▶ _Brief_:
Repeat, exactly and alone, every line from the line that contains "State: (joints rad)" to the end of the entries.

[Entries taken from a collection]
---+---

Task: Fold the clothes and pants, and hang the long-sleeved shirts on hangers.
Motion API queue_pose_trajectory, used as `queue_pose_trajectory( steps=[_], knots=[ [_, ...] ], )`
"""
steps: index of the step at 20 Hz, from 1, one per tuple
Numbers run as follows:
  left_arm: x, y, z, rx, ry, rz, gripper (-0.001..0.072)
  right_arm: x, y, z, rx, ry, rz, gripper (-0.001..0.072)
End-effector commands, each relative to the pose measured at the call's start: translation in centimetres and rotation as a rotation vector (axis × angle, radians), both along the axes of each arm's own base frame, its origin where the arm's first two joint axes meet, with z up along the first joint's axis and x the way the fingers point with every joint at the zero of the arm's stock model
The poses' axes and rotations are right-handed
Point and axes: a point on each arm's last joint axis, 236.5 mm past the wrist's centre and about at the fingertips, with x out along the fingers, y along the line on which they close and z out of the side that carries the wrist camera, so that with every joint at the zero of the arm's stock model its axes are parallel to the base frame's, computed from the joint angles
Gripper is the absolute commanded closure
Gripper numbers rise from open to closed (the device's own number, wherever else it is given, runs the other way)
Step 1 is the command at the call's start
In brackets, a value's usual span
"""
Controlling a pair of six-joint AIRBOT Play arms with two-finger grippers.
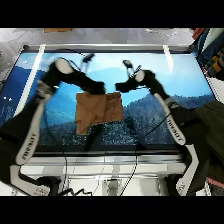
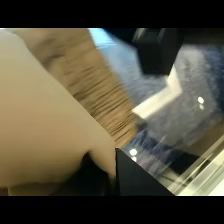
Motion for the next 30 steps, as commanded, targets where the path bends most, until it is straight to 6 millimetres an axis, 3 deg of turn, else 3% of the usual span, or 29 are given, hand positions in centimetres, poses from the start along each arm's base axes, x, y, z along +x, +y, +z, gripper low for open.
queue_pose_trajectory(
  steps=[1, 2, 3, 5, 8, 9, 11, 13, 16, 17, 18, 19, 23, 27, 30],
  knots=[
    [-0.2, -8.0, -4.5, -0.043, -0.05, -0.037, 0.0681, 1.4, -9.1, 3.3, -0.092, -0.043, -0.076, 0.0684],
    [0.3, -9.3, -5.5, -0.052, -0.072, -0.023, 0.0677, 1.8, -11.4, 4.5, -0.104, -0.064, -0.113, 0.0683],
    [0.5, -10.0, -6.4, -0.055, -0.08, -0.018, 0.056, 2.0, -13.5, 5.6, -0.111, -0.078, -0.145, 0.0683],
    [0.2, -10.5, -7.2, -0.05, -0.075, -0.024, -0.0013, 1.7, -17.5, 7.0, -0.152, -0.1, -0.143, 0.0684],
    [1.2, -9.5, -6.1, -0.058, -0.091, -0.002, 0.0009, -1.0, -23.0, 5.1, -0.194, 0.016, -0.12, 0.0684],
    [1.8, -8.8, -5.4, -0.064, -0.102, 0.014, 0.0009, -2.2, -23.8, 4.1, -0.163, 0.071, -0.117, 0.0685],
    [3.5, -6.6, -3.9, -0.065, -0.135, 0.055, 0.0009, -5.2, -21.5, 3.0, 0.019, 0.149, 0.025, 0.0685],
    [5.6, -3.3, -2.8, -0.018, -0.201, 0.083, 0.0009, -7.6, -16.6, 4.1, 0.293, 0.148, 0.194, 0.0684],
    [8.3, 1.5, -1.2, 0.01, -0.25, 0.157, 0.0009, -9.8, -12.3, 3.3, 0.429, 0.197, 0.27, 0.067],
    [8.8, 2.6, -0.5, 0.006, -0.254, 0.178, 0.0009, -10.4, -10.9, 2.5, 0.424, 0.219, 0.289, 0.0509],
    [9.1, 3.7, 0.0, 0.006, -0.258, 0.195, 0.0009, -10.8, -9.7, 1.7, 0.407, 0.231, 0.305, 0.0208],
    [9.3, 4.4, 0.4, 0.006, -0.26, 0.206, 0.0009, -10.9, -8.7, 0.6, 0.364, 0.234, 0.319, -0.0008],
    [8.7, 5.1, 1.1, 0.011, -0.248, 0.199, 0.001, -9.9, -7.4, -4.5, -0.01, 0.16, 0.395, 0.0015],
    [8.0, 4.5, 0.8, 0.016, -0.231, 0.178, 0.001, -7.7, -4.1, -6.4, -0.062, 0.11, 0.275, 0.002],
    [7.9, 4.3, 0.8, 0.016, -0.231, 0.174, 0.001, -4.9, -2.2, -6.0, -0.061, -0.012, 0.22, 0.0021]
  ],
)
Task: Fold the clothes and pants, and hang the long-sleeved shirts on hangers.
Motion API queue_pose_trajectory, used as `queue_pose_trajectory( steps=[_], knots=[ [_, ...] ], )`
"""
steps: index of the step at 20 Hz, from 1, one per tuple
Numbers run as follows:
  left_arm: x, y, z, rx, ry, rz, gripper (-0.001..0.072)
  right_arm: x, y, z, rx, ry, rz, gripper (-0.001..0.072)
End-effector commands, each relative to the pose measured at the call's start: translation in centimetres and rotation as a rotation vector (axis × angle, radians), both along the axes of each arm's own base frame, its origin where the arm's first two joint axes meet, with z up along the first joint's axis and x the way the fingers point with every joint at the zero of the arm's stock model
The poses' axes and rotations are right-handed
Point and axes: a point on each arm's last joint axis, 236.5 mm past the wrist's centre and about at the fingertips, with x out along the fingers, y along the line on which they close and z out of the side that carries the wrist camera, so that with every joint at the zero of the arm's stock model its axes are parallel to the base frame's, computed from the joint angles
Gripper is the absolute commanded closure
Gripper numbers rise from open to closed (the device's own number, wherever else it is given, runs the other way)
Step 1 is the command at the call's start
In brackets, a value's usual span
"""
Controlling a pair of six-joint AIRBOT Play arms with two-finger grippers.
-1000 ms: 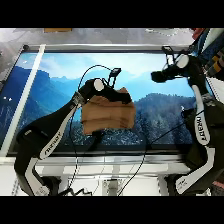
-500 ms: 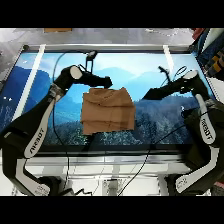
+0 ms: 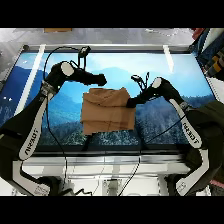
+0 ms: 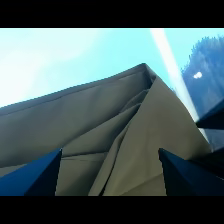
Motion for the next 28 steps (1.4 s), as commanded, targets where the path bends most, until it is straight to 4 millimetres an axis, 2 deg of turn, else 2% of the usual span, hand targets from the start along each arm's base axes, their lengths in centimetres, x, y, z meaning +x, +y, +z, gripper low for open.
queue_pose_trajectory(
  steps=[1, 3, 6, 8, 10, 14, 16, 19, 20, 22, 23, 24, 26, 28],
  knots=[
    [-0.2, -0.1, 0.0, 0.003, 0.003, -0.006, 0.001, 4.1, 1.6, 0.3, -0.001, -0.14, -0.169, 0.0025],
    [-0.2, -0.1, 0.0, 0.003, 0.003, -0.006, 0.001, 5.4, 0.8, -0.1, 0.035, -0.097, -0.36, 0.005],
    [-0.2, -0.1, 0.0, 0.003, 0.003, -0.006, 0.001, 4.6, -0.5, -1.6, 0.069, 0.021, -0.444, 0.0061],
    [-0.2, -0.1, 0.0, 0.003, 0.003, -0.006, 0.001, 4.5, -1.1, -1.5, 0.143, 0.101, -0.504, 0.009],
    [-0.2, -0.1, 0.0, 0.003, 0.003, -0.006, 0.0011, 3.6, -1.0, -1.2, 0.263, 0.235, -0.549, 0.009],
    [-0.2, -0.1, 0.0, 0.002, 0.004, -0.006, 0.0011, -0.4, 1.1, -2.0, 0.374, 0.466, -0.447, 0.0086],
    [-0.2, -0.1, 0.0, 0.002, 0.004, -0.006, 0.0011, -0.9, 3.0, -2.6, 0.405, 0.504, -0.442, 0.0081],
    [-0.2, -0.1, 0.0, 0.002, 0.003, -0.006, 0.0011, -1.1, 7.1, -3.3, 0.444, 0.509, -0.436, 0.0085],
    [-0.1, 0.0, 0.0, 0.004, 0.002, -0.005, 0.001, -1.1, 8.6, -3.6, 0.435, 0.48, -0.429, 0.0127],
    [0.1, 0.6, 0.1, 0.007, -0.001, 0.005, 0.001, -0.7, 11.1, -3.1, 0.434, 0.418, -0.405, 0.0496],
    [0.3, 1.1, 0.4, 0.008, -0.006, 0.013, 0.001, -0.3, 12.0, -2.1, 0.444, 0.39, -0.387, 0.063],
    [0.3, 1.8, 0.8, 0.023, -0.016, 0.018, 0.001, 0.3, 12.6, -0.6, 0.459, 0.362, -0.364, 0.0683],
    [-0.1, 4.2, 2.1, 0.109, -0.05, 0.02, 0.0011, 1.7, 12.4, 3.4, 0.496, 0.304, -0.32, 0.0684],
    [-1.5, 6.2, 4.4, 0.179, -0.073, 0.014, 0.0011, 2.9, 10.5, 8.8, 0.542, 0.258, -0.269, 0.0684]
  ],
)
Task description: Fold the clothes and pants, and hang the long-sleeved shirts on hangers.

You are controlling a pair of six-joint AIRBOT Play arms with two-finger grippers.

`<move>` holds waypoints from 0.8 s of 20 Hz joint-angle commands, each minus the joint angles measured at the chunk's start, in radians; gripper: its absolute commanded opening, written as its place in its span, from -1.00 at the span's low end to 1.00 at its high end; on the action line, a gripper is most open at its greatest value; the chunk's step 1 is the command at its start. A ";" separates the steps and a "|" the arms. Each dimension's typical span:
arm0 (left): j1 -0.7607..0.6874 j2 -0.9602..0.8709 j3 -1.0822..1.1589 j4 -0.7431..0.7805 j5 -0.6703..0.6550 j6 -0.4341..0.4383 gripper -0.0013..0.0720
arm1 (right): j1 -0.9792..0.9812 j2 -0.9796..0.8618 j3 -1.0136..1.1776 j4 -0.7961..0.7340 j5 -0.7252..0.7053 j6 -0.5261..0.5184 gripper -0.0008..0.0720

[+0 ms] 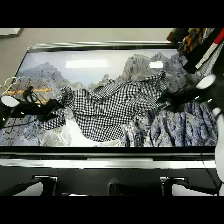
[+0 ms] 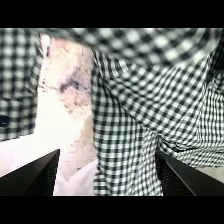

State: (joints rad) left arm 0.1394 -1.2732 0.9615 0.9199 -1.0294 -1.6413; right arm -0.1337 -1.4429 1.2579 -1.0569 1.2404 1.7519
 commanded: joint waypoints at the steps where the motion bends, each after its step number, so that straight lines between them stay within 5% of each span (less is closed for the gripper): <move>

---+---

▶ _Problem solution_:
State: (joints rad) left arm 0.1394 -1.2732 0.9615 0.9199 -1.0294 -1.6413; right arm -0.1337 -1.4429 1.2579 -1.0569 1.2404 1.7519
 commanded: joint waypoints at the steps where the motion bends, each after its step number, so that straight lines between them stay within 5% of each span (less is closed for the gripper): <move>

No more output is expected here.